Assignment:
Below are records with pictures; copy word for word only the lines between the line with "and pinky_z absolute" and the line with "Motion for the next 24", inclusive, and drop the pictures.

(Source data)

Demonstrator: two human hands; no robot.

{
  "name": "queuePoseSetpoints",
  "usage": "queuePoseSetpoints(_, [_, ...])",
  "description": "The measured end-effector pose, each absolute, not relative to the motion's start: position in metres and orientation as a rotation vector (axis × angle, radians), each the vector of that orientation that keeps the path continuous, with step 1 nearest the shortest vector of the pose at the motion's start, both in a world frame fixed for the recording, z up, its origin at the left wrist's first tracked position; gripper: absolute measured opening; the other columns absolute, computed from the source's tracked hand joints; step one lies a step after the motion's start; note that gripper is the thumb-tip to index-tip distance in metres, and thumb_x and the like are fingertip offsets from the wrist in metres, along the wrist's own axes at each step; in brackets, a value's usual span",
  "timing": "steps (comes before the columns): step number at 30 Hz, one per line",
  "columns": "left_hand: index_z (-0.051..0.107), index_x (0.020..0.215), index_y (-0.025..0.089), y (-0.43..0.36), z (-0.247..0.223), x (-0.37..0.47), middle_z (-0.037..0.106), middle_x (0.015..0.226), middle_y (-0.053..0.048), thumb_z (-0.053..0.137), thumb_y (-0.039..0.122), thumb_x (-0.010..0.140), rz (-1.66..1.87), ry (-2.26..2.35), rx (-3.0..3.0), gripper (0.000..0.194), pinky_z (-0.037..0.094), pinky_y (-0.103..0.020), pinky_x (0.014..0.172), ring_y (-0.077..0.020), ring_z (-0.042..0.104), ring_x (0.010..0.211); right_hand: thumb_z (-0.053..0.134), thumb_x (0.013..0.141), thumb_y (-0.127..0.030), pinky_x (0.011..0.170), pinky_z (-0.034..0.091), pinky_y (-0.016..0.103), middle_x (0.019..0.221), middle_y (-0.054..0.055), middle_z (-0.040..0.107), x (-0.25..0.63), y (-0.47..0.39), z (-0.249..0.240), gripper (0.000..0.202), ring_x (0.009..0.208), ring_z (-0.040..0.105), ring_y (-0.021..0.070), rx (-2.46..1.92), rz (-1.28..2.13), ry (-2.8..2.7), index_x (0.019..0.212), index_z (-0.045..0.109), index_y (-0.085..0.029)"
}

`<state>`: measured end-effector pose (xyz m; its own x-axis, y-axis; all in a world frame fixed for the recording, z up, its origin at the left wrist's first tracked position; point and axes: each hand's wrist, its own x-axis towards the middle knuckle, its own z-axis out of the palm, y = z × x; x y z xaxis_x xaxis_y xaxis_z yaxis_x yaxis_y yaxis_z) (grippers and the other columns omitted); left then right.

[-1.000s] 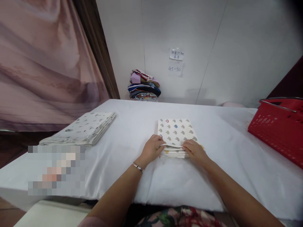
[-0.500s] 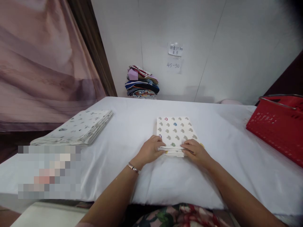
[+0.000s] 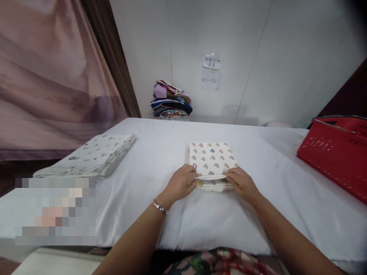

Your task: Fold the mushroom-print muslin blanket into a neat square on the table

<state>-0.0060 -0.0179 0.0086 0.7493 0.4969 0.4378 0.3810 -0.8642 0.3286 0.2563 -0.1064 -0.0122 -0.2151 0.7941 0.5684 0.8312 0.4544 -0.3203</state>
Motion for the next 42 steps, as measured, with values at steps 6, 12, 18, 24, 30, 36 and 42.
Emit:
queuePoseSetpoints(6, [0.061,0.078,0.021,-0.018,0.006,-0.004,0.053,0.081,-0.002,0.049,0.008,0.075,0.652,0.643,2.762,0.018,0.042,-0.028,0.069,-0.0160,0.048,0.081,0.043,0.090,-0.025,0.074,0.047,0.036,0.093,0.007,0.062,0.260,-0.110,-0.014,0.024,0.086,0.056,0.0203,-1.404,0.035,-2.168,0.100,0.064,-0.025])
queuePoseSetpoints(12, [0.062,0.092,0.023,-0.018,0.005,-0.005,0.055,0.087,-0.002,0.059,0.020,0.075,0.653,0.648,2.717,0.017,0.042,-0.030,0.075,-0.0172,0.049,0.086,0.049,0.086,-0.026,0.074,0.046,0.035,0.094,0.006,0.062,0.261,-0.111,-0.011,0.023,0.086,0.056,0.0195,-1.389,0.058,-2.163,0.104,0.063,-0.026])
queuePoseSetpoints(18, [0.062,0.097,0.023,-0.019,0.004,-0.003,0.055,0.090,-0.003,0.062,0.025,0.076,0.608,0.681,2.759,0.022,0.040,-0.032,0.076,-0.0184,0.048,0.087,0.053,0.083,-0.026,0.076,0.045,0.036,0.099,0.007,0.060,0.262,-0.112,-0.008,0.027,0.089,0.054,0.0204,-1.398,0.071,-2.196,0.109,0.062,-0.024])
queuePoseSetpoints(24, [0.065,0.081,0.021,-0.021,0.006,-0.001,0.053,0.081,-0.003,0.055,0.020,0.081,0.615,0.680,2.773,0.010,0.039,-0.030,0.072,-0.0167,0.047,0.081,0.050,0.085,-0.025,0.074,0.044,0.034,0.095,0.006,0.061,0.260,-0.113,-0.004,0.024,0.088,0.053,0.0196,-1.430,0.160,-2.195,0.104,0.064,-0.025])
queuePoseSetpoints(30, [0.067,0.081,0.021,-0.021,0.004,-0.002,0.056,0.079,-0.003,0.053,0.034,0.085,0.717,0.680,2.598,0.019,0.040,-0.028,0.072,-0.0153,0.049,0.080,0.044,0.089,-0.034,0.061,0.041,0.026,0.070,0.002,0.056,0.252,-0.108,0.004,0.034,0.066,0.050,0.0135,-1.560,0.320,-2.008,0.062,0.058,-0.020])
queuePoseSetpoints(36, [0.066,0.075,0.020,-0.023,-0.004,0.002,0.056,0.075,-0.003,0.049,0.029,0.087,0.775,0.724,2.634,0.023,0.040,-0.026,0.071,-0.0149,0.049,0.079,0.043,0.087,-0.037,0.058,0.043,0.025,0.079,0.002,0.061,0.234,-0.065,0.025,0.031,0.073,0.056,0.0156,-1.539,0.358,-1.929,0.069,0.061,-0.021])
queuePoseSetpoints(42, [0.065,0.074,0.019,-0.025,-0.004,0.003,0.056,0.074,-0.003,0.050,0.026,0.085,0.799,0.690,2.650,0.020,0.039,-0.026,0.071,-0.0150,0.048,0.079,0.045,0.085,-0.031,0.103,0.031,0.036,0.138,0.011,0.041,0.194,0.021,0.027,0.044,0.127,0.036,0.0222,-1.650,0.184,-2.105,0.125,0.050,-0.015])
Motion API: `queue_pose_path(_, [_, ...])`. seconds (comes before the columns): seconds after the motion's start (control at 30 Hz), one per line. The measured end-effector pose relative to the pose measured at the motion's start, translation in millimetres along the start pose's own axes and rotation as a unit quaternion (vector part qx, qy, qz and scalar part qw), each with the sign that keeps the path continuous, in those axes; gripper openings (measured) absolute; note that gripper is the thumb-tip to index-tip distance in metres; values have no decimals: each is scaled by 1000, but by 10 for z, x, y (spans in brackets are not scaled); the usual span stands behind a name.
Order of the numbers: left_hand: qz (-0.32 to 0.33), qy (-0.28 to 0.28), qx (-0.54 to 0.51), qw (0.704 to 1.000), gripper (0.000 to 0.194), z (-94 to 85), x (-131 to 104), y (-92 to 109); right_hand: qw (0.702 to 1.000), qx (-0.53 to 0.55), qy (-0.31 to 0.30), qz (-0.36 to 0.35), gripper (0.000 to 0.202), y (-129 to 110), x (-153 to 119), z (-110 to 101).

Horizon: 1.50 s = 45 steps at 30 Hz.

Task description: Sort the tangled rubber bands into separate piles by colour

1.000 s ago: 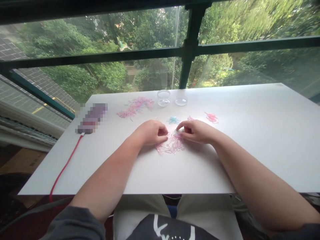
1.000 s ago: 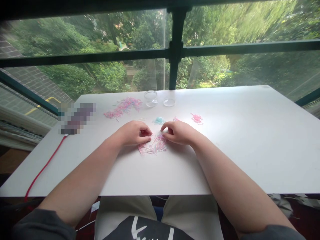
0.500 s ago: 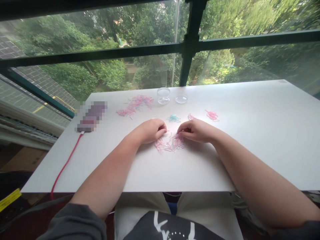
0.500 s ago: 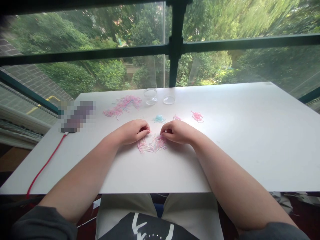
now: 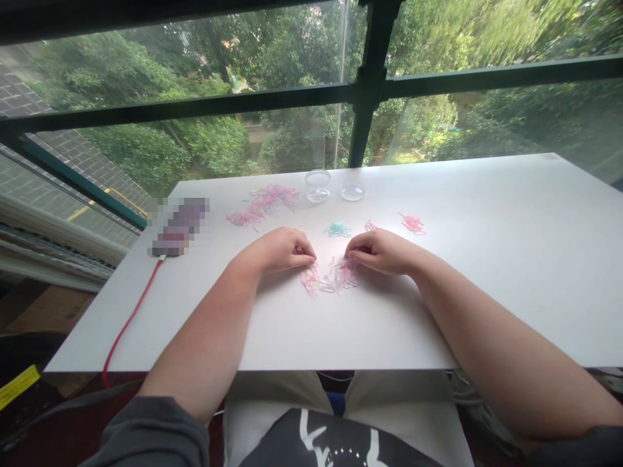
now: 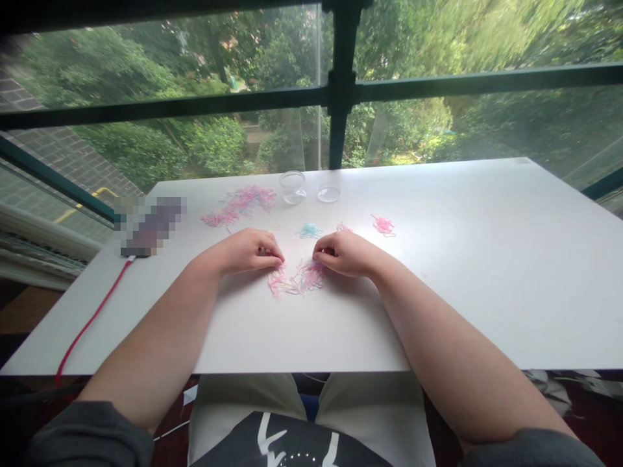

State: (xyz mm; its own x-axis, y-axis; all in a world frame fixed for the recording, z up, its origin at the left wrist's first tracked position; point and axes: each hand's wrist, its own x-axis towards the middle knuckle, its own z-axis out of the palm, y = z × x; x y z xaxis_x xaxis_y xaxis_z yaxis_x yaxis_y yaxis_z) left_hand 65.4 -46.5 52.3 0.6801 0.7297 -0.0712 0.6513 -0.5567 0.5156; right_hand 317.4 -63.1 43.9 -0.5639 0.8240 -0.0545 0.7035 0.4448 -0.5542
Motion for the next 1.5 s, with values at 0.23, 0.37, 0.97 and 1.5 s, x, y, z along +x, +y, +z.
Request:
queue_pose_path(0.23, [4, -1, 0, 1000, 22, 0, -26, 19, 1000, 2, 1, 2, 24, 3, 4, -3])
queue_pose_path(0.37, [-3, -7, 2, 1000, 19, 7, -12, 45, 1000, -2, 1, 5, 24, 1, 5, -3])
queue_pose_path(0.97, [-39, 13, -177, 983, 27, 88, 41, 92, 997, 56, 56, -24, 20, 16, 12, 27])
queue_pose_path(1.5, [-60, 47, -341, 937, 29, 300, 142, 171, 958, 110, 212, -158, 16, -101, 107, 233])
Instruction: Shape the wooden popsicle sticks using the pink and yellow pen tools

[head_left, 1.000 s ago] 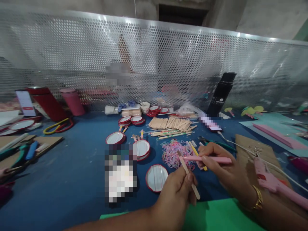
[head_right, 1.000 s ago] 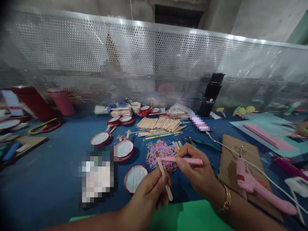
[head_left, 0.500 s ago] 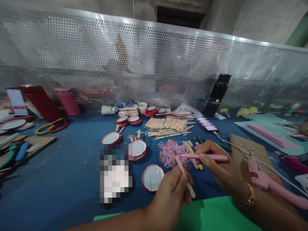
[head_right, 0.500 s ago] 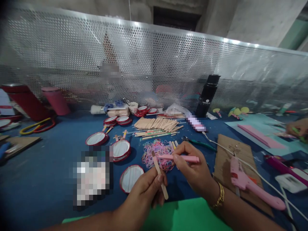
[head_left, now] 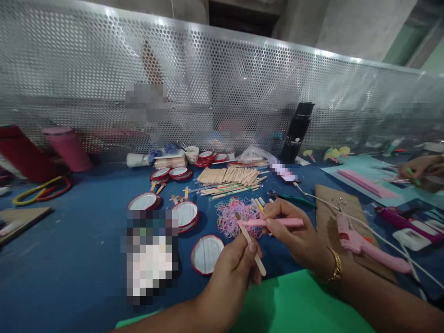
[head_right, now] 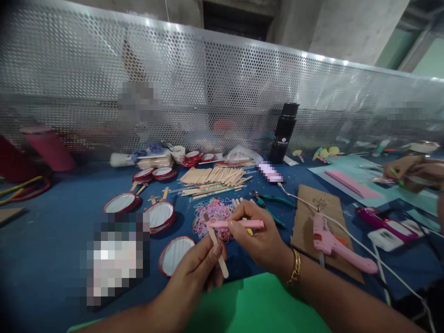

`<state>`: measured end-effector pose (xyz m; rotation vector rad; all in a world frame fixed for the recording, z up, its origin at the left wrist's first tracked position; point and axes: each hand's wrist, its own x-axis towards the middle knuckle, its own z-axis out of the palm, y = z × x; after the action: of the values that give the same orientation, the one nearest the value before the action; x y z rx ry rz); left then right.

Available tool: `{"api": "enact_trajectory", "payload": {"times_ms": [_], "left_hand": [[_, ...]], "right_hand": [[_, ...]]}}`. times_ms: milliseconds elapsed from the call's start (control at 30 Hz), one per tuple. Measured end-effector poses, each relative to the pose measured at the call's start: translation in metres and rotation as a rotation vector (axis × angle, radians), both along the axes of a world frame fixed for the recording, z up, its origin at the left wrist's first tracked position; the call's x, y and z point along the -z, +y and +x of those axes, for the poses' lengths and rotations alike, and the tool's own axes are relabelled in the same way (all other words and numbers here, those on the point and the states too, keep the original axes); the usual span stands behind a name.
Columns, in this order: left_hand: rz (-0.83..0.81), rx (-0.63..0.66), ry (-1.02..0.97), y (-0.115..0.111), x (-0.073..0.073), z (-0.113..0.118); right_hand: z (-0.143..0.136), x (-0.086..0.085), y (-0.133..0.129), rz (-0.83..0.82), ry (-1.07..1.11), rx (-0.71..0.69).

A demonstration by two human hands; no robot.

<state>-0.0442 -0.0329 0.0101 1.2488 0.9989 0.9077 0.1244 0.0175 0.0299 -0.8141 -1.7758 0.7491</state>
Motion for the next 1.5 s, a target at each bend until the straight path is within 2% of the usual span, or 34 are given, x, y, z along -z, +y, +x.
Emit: {"api": "enact_trajectory", "payload": {"times_ms": [300,700,900,1167,1500], "left_hand": [[0.003,0.003,0.004,-0.0009,-0.0023,0.0007],[0.025,0.009,0.011,-0.0008,0.0019,0.0006],[0.015,0.002,-0.017,-0.0003,0.0024,0.0015],[0.043,0.01,-0.024,-0.0005,0.0066,0.0006],[0.072,0.017,-0.042,-0.0017,0.0032,0.0012]], "right_hand": [[0.001,0.0006,-0.0009,0.0,0.013,-0.001],[0.0014,0.0008,-0.0004,-0.04,0.01,-0.014],[0.0017,-0.0002,0.0006,-0.012,0.011,0.026],[0.0012,0.0034,0.0012,-0.012,0.01,-0.002],[0.0018,0.0039,-0.0009,-0.025,0.009,-0.012]]}}
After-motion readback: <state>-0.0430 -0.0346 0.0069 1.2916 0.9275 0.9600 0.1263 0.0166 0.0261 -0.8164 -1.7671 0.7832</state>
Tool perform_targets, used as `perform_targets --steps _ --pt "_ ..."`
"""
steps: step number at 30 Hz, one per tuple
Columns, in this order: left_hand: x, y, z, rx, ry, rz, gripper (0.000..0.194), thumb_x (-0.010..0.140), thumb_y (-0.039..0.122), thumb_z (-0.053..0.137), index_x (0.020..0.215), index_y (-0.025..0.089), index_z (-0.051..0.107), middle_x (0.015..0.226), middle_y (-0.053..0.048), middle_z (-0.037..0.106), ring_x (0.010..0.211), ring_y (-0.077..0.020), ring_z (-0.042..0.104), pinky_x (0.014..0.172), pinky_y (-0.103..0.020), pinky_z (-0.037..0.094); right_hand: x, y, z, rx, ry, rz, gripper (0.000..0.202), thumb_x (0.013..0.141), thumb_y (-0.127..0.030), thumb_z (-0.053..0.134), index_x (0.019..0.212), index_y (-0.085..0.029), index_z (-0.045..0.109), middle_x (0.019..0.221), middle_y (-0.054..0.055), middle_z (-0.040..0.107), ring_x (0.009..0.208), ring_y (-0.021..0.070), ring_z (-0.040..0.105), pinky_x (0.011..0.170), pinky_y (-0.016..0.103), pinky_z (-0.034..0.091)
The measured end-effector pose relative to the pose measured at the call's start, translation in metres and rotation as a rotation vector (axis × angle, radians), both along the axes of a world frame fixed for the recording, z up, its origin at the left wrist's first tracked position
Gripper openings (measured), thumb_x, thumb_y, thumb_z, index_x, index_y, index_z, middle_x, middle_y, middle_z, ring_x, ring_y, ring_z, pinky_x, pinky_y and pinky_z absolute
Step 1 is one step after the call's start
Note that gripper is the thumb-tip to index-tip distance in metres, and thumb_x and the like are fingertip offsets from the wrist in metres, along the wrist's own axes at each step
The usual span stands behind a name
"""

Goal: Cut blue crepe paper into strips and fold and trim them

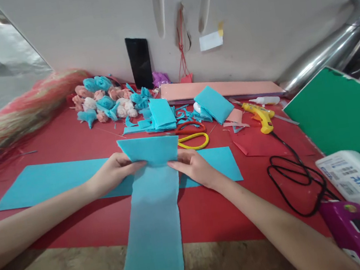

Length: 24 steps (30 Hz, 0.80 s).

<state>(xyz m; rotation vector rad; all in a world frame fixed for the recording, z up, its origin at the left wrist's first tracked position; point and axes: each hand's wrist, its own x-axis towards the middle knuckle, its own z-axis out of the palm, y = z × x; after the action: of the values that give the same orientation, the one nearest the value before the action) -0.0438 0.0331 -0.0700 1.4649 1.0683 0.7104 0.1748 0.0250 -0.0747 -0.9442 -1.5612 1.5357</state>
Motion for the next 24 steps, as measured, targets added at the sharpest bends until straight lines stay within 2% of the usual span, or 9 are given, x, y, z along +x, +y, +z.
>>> perform_targets --steps 4,7,9,11,15,18,21,24 --pt "-0.002 0.002 -0.002 -0.004 -0.028 0.047 0.018 0.068 0.031 0.067 0.062 0.015 0.065 0.053 0.004 0.056 0.052 -0.0088 0.046 0.052 -0.022 0.039 0.002 0.001 -0.003 0.004 0.007 0.006 0.017 0.077 -0.034 0.064 0.064 -0.024 0.066 0.064 -0.002 0.063 0.066 0.0167 0.059 0.069 0.034 0.051" --pt "-0.004 0.003 0.002 -0.035 -0.082 0.008 0.011 0.064 0.024 0.071 0.071 0.016 0.072 0.064 0.001 0.067 0.058 -0.0109 0.055 0.056 -0.022 0.043 0.006 0.002 -0.004 -0.011 0.002 0.018 0.012 0.079 -0.031 0.061 0.075 -0.025 0.071 0.066 -0.003 0.063 0.061 0.0146 0.057 0.061 0.03 0.049" --pt "-0.005 0.004 0.004 -0.084 -0.123 -0.048 0.019 0.064 0.023 0.071 0.082 0.018 0.075 0.08 -0.003 0.073 0.07 -0.0151 0.062 0.063 -0.024 0.048 0.009 0.003 -0.006 -0.04 0.019 0.049 0.017 0.08 -0.027 0.058 0.087 -0.027 0.073 0.066 -0.003 0.063 0.057 0.0124 0.056 0.055 0.027 0.047" --pt "-0.004 0.004 0.005 -0.11 -0.151 -0.076 0.019 0.066 0.024 0.07 0.084 0.019 0.075 0.089 -0.005 0.074 0.076 -0.0178 0.065 0.066 -0.025 0.05 0.01 0.003 -0.008 -0.07 0.044 0.076 0.023 0.08 -0.022 0.054 0.09 -0.027 0.074 0.064 -0.004 0.062 0.054 0.0105 0.055 0.052 0.025 0.046" --pt "-0.004 0.003 0.003 -0.08 -0.208 -0.103 0.017 0.068 0.017 0.068 0.083 0.019 0.075 0.089 -0.004 0.074 0.077 -0.0167 0.066 0.068 -0.024 0.049 0.011 0.004 -0.012 -0.081 0.059 0.083 0.03 0.076 -0.017 0.049 0.091 -0.024 0.074 0.061 -0.003 0.061 0.051 0.0087 0.053 0.049 0.022 0.044" --pt "-0.005 0.004 0.001 -0.074 -0.234 -0.138 0.027 0.064 0.009 0.061 0.084 0.02 0.076 0.09 -0.002 0.073 0.08 -0.0163 0.064 0.069 -0.024 0.047 0.012 0.005 -0.013 -0.076 0.052 0.076 0.031 0.073 -0.014 0.049 0.089 -0.021 0.075 0.058 -0.004 0.06 0.048 0.0072 0.049 0.047 0.02 0.04" --pt "-0.007 0.005 0.001 -0.072 -0.277 -0.17 0.044 0.056 0.004 0.049 0.086 0.02 0.077 0.092 -0.001 0.072 0.085 -0.0174 0.062 0.072 -0.024 0.045 0.012 0.005 -0.01 -0.087 0.056 0.084 0.027 0.074 -0.018 0.05 0.084 -0.02 0.075 0.054 -0.003 0.058 0.046 0.0075 0.047 0.045 0.02 0.041" --pt "-0.009 0.007 0.001 -0.041 -0.285 -0.179 0.045 0.053 0.006 0.046 0.084 0.019 0.077 0.094 -0.003 0.072 0.091 -0.0192 0.06 0.079 -0.026 0.044 0.011 0.004 -0.006 -0.119 0.053 0.089 0.025 0.08 -0.03 0.051 0.079 -0.019 0.074 0.056 -0.002 0.059 0.044 0.0095 0.051 0.041 0.022 0.043"
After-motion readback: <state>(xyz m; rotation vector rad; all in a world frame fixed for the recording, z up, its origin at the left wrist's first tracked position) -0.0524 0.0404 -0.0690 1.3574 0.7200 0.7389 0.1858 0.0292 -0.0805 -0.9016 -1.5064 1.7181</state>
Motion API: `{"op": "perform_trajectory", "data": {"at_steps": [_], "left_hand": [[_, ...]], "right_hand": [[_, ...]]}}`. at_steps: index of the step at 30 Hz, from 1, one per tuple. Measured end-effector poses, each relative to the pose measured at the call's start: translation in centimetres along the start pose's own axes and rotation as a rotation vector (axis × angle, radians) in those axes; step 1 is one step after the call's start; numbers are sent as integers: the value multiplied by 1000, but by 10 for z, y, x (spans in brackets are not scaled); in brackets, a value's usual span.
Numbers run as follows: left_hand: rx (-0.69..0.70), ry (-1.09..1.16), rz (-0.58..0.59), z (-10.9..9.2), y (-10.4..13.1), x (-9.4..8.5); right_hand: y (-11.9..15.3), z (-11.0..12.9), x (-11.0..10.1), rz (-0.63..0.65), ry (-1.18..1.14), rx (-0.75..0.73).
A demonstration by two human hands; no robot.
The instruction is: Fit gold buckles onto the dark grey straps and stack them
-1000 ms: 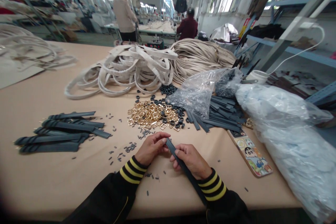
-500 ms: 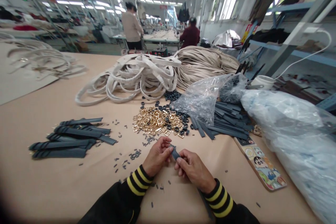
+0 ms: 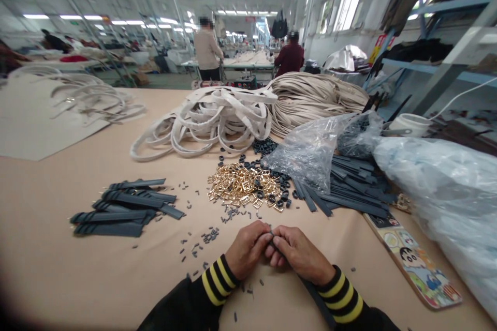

Solution to the exercise:
Gripper openings (measured), thumb_x, thumb_y, thumb_z, index_x, index_y, index_z, middle_x, middle_y, middle_z, ring_x, ring_y, ring_z, pinky_x, pinky_y and pinky_z absolute
Step 1 is one step after the call's start
Note that gripper is the thumb-tip to index-tip distance in metres, and thumb_x and the like are fingertip offsets from the wrist in metres, along the wrist's own axes at each step
The usual span stands behind a name
"""

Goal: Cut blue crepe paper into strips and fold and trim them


Length: 24 steps (30 Hz, 0.80 s).

<state>(xyz m; rotation vector rad; all in a world frame fixed for the recording, z up, its origin at the left wrist's first tracked position; point and axes: each hand's wrist, its own x-axis towards the middle knuckle, its own z-axis out of the palm, y = z × x; after the action: of the values that give the same orientation, the one nearest the value before the action) -0.0438 0.0331 -0.0700 1.4649 1.0683 0.7104 0.1748 0.0250 -0.0747 -0.9442 -1.5612 1.5357</state>
Motion for the next 24 steps, as measured, targets added at the sharpest bends until straight lines stay within 2% of the usual span, or 9 are given, x, y, z along +x, +y, +z.

Nothing else is needed to finish the exercise.